**Work to complete**
In the data below, find each line that contains the word "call" and copy it.

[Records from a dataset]
━━━━━━━━━━━━━━━━━━━━━━━━━━━━━━
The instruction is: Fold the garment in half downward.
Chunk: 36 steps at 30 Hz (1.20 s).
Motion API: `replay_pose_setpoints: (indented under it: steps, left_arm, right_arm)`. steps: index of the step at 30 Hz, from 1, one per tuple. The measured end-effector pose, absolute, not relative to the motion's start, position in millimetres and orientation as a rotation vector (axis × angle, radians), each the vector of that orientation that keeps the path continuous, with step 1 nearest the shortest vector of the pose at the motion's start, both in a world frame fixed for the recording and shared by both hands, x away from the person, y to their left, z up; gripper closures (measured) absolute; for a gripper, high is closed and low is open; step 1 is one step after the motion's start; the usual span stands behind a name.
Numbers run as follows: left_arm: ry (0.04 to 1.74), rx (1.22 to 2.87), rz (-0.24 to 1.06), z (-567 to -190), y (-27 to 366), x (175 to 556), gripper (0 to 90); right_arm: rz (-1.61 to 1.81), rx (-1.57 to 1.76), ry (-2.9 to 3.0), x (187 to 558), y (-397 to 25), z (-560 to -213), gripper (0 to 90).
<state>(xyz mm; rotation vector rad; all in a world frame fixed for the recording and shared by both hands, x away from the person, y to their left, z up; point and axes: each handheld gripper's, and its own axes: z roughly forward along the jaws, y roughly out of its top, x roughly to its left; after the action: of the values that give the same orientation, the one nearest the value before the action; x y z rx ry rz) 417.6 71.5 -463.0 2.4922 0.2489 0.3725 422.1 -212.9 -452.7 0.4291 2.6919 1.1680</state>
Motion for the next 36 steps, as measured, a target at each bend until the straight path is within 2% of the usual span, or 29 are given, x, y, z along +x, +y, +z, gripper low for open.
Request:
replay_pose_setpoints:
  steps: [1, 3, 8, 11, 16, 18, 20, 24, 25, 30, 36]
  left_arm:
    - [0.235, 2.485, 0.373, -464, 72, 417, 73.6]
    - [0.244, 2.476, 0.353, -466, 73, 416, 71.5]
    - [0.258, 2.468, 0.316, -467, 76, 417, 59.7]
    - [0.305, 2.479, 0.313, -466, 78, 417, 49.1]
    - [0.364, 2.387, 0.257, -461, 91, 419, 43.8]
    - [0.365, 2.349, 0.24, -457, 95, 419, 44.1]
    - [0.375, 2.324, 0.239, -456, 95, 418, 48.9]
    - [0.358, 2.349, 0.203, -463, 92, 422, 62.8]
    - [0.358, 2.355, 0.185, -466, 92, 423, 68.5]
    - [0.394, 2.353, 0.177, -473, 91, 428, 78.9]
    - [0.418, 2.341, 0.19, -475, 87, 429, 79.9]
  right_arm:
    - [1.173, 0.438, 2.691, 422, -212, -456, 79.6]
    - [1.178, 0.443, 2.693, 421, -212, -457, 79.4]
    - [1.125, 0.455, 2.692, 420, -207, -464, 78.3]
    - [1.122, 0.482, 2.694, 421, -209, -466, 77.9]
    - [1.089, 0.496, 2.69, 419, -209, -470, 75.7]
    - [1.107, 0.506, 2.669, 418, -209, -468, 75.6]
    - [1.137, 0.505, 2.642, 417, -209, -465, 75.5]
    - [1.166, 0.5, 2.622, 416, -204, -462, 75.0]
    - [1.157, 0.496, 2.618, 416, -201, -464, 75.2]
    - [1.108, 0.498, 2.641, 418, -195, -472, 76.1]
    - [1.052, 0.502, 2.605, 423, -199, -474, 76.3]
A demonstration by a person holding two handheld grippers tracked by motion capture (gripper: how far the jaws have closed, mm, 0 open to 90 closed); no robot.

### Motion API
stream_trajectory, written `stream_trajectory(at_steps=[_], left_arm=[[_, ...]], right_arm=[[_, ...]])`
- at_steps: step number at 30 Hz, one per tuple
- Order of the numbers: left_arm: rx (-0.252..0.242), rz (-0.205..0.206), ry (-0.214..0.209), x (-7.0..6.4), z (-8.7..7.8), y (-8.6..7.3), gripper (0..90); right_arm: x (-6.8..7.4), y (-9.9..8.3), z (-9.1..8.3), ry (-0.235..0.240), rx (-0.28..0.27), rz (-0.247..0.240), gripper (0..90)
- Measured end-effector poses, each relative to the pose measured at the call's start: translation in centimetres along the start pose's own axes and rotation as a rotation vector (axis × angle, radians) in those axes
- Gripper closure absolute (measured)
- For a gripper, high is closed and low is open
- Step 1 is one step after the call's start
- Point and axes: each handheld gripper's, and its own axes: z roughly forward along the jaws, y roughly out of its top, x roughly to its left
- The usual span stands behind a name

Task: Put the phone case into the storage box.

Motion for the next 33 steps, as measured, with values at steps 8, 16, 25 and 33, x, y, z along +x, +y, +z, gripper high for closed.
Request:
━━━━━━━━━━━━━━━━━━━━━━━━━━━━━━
**Solution to this problem**
- Measured end-effector poses, each relative to the pose measured at the call's start: translation in centimetres along the start pose's own axes and rotation as a rotation vector (axis × angle, radians) in those axes
- Step 1 is one step after the call's start

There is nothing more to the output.